How Neural Networks Power Robots in Starship | by Tanel Pärnamaa | Starship Technologies

Starship has built a host of robots to deliver packages on local demand. To successfully achieve this, robots need to be safe, respectful and fast. But how do you get there with short computational resources and without expensive sensors like LIDARs? This is certainly the engineering requirement you need to provide unless you live in a universe where customers are happy to pay $ 100 for a delivery.

To begin with, robots will start by believing in the world of radars, multiple cameras and ultrasonics.

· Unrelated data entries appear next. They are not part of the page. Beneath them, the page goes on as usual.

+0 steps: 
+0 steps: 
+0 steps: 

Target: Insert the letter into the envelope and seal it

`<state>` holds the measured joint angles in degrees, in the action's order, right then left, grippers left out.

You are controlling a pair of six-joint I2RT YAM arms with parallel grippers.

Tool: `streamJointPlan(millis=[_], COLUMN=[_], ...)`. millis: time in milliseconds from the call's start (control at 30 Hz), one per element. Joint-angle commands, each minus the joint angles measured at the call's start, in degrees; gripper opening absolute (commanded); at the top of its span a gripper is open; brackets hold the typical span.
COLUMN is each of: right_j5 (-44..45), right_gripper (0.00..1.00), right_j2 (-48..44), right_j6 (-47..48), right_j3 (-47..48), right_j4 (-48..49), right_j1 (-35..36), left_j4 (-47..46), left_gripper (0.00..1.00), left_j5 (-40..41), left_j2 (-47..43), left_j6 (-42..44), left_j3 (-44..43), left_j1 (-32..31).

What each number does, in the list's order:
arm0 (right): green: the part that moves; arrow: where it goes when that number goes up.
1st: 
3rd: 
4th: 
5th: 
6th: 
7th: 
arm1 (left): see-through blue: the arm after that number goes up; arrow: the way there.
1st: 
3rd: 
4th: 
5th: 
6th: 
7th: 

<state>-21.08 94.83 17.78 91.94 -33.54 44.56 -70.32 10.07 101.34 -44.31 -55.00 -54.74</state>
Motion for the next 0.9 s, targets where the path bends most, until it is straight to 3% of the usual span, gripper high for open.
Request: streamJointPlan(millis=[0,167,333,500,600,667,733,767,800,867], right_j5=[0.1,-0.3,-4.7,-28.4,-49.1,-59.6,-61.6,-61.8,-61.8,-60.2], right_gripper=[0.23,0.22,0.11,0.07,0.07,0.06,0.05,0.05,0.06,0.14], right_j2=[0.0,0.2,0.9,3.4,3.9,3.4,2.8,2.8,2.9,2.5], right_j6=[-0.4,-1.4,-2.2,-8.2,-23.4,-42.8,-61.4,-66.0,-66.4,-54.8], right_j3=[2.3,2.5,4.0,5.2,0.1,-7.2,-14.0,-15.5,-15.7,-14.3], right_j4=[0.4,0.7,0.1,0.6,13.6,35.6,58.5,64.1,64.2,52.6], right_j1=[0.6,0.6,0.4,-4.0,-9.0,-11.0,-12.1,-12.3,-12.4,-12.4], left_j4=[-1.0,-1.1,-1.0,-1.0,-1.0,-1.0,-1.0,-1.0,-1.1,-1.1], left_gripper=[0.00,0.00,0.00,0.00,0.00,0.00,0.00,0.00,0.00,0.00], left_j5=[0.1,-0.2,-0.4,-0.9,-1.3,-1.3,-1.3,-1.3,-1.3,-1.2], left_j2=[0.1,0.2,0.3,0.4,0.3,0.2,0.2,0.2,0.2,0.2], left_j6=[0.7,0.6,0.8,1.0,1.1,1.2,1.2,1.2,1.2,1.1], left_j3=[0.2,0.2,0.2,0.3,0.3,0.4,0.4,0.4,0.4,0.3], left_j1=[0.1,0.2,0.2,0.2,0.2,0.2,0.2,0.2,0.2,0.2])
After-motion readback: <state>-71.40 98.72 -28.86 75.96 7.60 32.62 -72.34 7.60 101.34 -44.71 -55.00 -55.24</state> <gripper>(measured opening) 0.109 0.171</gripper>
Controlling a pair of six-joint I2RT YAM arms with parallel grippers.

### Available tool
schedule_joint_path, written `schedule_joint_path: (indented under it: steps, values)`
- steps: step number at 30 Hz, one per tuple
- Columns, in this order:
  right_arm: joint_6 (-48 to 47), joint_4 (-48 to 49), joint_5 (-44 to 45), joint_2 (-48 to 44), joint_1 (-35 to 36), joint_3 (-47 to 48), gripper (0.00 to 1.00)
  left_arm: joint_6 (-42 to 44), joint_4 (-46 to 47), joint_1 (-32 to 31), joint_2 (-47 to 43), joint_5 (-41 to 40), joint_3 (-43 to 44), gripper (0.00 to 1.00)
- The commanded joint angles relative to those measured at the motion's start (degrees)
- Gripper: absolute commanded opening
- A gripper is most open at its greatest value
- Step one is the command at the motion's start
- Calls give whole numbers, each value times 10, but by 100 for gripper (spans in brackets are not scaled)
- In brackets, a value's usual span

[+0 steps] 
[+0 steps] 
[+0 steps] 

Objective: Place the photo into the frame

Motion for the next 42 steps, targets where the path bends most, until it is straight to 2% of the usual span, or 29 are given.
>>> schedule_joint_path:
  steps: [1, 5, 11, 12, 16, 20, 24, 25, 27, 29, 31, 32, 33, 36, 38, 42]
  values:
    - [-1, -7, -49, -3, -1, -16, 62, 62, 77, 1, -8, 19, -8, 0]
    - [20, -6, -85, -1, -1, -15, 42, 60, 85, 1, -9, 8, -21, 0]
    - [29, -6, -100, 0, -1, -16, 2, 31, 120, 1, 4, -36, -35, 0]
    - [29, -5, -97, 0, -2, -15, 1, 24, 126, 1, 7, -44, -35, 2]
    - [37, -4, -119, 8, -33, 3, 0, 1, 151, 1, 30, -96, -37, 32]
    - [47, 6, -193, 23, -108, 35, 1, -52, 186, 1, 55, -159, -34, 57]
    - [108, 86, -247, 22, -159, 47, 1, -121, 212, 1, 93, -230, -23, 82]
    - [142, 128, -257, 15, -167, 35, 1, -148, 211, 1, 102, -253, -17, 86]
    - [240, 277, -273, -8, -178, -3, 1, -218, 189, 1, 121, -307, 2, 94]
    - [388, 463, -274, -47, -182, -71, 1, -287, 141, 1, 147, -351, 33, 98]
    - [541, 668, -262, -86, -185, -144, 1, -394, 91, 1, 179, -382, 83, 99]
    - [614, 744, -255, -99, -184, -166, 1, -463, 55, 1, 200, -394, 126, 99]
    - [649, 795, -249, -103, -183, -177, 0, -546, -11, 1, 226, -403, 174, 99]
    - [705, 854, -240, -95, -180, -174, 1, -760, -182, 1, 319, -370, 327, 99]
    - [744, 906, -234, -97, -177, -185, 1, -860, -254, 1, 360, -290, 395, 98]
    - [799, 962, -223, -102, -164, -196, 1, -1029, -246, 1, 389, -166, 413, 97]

However, the challenge is that most of it is perceived at a low level and not semantically. For example, a robot may sense that an object is ten meters away, even if the object’s category is not known, making it difficult to make safe driving decisions.

Machine learning through neural networks is surprisingly useful in converting this unstructured level to a much higher level of information.

Starship robots mostly drive on the sidewalks and cross the street when they need to. It presents a variety of challenges compared to self -driving cars. Traffic on auto roads is more structured and predictable. Cars move along lanes and don’t always change direction as people often stop abruptly, turn around, be accompanied by a dog on a leash, and don’t signal their intentions at turn lights. .

To detect the surrounding environment in real time, a central component of the robot is an object discovery module – a program that inserts images and returns a list of object boxes.

That’s fine, but how do you write such a program?

An image is a large three-dimensional array composed of many numbers representing the pixel intensity. These values ​​change significantly when the image is taken at night instead of day; if the color, size or position of the object changes, or if the object itself is cut or removed.

Nothing – what the person sees. Correct – what the computer sees.

For some complex problems, teaching is more natural than programming.

In robot software, we have a set of usable units, mostly neural networks, where the code is written right into the model. The program is represented by a set of weights.

Initially, these numbers dress up, and the output of the program is random as well. The engineers show the models as an example of what they want to predict and ask the network to be more efficient the next time it sees a similar input. By adjusting the changing weights, the optimization algorithm looks for programs that predict more boxes that are more accurate.

Evolution of programs found in the optimization method.

However, one has to think very carefully about the examples used to train the model.

  • Should the model be punished or rewarded if it sees a car visible through a window?
  • What will it do if it sees a picture of someone from the poster?
  • Should a car trailer be full of cars with annotations as an entity or each of the cars with different annotations?

These are all examples that happened while building the object discovery module in our robots.

The neural network detects objects in mirrors and from posters. A bug or a feature?

When pointing to a machine, a lot of data is not enough. The data collected should be rich and varied. For example, just using the same sample image and after annotating it, will show many pedestrians and cars, although the model does not have examples of motorcycles or skaters to reliably find it. categories.

Must be specifically fed by the team for difficult instances and rare cases, otherwise the model will not progress. Starship operates in many different countries and different weather conditions enrich the examples. Many people were surprised when the Starship delivery robots ran during the snowstorm ‘Emma’ in the UK, although airports and schools remain closed.

Robots deliver packages in a variety of weather conditions.

At the same time, annotating data takes time and sources. Ideally, it is best to train and improve models with minimal data. This is where architectural engineering begins. We incorporate prior knowledge of architectural and optimization processes to minimize the gap in finding programs that are more likely to be in the real world.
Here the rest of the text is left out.